Kahramanların Görevi (The Sorcerer's Ring #1)
Kategori: Roman, Genç-Yetişkin, Fantastik
Yazar: Morgan Rice (Çeviren: Ahmet Bora Pekiner)
Üretici: Elf Yayınları
Liste Fiyatı: t 19,00
Sayfa Sayısı: 370
Her kitabı satış rekorları kıran usta isim Morgan Rice’dan yepyeni bir fantazi serisi geliyor. Yüzük Krallığı’nın eteklerinde küçük bir köyde yaşayan henüz 14 yaşındaki bir gencin destansı hikayesini okurken büyüleneceksiniz. Dört kardeşten en küçüğü olan Thorgrin’den ağabeyleri nefret etmekte, babası ise o yokmuş gibi davranmaktadır. Diğerlerinden daha farklı olduğunu düşünen Thor’un hayali bir gün büyük bir savaşçı olup, Krallık Orduları ile beraber Kanyon’un öbür tarafından gelen onlarca çeşit yaratığa karşı ülkesini savunabilmektir. Yetişkinliğe adım atmaya hazırlanan Thorgrin’in Kraliyet Lejyon’una katılabilme talebi babası tarafından reddedilse bile, bu onu durdurmaya yetmez. Kendi başına yollara düşen Thorgrin, Kraliyet Sarayı’na ulaşıp, kendini ispatlamaya kararlıdır. Ancak Kraliyet Sarayı, kendi ailevi sorunları, güç çatışmaları, hırsları, kıskançlıkları, şiddet ve ihanetleriyle zaten çalkalanıyordur. Kendine artık bir varis seçmesi gereken Kral MacGil’in tüm gücünün kaynağı olan Hanedan Kılıcı kıpırtısız bir halde, onu yerinden kaldırabilecek kişiyi beklemektedir.

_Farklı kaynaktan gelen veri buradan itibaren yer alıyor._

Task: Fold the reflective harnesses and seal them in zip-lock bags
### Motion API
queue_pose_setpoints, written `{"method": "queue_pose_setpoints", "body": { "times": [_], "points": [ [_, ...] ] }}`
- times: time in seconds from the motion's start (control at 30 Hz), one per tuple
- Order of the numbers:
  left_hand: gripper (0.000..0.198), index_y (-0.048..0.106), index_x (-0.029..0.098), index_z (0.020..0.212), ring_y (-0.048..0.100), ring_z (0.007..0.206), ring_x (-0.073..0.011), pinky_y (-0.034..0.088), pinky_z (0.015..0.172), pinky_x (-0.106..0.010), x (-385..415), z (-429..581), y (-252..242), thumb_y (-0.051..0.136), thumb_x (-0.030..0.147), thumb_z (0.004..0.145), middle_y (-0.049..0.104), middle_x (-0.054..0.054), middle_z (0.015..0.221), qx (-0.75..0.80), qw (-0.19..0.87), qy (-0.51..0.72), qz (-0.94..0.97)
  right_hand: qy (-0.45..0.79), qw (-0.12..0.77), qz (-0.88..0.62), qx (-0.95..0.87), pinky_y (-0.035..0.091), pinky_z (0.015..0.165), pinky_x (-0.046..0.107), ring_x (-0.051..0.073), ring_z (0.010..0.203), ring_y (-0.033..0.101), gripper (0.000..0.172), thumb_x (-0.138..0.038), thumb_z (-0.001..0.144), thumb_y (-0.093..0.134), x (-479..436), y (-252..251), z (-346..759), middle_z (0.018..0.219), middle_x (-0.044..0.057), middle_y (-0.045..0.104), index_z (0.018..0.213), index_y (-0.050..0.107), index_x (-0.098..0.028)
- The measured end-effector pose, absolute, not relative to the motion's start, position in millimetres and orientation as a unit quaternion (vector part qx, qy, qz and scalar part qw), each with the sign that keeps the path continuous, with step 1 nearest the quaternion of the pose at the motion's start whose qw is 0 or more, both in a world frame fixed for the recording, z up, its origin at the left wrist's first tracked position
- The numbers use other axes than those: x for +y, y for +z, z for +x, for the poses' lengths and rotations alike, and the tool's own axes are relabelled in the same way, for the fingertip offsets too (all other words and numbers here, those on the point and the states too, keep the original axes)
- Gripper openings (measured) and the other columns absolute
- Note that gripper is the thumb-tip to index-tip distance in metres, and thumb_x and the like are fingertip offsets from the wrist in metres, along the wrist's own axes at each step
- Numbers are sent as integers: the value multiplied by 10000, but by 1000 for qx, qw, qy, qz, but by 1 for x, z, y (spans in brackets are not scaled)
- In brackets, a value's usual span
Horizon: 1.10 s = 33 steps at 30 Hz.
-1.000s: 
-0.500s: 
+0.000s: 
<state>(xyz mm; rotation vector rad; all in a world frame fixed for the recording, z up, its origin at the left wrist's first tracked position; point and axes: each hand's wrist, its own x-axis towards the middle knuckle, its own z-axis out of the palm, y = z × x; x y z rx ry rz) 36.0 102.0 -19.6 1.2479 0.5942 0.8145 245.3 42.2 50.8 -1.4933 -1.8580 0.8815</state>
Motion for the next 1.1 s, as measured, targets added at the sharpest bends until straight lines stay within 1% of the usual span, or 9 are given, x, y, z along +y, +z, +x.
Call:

Bir yabancı olarak saraya gelen Thorgrin, kendini kabul ettirip, Kraliyet Lejyonları’na katılabilmek için dövüşmek zorunda kalacaktır. Zamanla şimdiye dek hiç fark etmediği özel güçlere sahip olduğunu gören Thorgrin’in önünde, diğer insanlardan daha farklı bir yazgı yatmaktadır. Tüm engellere rağmen Kral’ın kızına aşık olan Thorgrin, çok güçlü rakipleri olduğunu görecektir. Sahip olduğu özel güçleri anlamaya çalışan Thorgrin’i himayesi altına alan Kraliyet Büyücüsü, ona Kanyon’un ötesinde, hatta Ejderhalar Diyarı’nın bile ötesinde bir yerlerde yaşayan ve Thorgrin’in hayatı boyunca tanıyamadığı annesinden bahseder. Thorgrin bu maceraya girişip, hep olmak istediği savaşçıya dönüşmeden önce ilk olarak eğitimini tamamlamalıdır. Fakat bu eğitim kısa sürecek gibi görünmektedir. Çünkü kendini sarayda çevrilen entrikaların tam ortasında bulan Thorgrin, hem sevdiği kızı hem de tüm krallığı kaybetme riskiyle karşı karşıya gelecektir.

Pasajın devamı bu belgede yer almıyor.